== Records provided ==
· · · · ·
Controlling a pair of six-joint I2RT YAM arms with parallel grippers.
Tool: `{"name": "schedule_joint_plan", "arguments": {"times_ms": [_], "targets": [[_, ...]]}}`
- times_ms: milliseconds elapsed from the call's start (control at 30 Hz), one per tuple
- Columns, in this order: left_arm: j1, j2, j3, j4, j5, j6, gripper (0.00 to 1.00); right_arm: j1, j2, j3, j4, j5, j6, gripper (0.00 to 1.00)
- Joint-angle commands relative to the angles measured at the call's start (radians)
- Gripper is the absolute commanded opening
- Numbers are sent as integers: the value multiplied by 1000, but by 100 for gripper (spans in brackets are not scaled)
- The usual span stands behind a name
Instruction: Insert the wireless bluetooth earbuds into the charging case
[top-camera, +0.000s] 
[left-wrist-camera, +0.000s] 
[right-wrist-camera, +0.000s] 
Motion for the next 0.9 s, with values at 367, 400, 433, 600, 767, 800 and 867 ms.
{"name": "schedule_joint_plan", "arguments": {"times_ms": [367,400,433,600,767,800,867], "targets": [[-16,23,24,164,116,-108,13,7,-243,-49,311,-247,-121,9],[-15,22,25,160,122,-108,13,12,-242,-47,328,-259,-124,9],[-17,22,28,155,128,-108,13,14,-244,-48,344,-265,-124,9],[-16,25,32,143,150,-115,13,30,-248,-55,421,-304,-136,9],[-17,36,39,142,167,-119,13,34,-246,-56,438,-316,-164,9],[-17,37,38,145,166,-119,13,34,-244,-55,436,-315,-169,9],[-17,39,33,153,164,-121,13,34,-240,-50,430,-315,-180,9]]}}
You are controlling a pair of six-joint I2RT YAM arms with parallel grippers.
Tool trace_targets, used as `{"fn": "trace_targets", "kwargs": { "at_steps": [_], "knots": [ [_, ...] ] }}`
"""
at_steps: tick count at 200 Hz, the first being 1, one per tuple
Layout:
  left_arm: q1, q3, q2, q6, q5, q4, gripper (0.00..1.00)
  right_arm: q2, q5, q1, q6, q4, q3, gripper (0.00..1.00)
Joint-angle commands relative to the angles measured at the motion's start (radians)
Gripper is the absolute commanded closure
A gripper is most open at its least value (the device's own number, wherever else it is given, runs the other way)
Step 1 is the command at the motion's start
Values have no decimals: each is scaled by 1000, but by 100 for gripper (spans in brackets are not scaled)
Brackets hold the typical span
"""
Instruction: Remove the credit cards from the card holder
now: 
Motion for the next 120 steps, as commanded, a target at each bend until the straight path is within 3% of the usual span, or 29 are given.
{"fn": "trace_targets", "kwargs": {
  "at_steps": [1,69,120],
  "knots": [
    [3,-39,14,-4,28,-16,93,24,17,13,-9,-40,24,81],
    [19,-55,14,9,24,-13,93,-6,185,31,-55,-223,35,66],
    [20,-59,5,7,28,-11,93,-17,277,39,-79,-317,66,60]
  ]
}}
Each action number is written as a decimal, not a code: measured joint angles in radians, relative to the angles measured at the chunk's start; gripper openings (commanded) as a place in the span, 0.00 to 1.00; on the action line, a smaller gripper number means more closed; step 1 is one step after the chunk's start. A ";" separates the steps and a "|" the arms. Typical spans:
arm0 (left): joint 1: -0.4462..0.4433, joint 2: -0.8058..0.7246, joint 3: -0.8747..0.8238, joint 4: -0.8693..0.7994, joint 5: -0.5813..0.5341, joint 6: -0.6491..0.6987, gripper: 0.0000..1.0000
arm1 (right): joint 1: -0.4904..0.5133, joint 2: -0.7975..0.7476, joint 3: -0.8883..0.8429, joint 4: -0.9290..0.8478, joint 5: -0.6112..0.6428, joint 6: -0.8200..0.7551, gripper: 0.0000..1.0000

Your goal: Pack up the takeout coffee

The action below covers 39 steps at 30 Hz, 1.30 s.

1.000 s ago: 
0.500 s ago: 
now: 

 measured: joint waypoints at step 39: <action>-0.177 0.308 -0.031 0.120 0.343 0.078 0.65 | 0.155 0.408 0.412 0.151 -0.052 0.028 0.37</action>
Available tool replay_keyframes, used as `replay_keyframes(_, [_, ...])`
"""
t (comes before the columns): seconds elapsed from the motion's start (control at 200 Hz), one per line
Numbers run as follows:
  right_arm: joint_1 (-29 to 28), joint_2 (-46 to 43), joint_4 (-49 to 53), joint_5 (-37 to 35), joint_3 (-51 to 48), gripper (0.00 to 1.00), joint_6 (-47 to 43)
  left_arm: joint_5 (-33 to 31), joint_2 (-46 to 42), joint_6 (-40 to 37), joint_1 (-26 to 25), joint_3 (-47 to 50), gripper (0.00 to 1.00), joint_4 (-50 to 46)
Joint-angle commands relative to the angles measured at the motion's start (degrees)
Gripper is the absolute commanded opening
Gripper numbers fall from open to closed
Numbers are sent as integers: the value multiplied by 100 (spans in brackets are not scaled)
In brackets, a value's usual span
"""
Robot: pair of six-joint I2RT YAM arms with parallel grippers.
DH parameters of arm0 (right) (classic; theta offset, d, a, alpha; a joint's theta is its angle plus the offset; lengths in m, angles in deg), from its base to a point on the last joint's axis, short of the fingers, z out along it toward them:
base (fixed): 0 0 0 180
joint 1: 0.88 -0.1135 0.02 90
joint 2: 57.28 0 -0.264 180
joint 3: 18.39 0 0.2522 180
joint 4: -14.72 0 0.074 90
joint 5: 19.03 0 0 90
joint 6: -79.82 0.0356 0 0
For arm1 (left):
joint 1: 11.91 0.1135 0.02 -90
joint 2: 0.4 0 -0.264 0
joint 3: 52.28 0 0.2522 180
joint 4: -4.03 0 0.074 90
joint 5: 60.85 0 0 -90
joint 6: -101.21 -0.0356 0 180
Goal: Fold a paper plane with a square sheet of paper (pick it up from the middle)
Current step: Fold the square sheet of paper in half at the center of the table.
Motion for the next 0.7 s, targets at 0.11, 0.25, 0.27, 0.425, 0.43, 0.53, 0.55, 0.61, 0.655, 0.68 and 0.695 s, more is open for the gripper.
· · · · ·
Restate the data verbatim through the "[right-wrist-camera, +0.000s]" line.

Controlling a pair of six-joint I2RT YAM arms with parallel grippers.
Tool: `{"name": "schedule_joint_plan", "arguments": {"times_ms": [_], "targets": [[_, ...]]}}`
- times_ms: milliseconds elapsed from the call's start (control at 30 Hz), one per tuple
- Columns, in this order: left_arm: j1, j2, j3, j4, j5, j6, gripper (0.00 to 1.00); right_arm: j1, j2, j3, j4, j5, j6, gripper (0.00 to 1.00)
- Joint-angle commands relative to the angles measured at the call's start (radians)
- Gripper is the absolute commanded opening
- Numbers are sent as integers: the value multiplied by 1000, but by 100 for gripper (spans in brackets are not scaled)
- The usual span stands behind a name
Instruction: Insert the wireless bluetooth earbuds into the charging case
[top-camera, +0.000s] 
[left-wrist-camera, +0.000s] 
[right-wrist-camera, +0.000s] 

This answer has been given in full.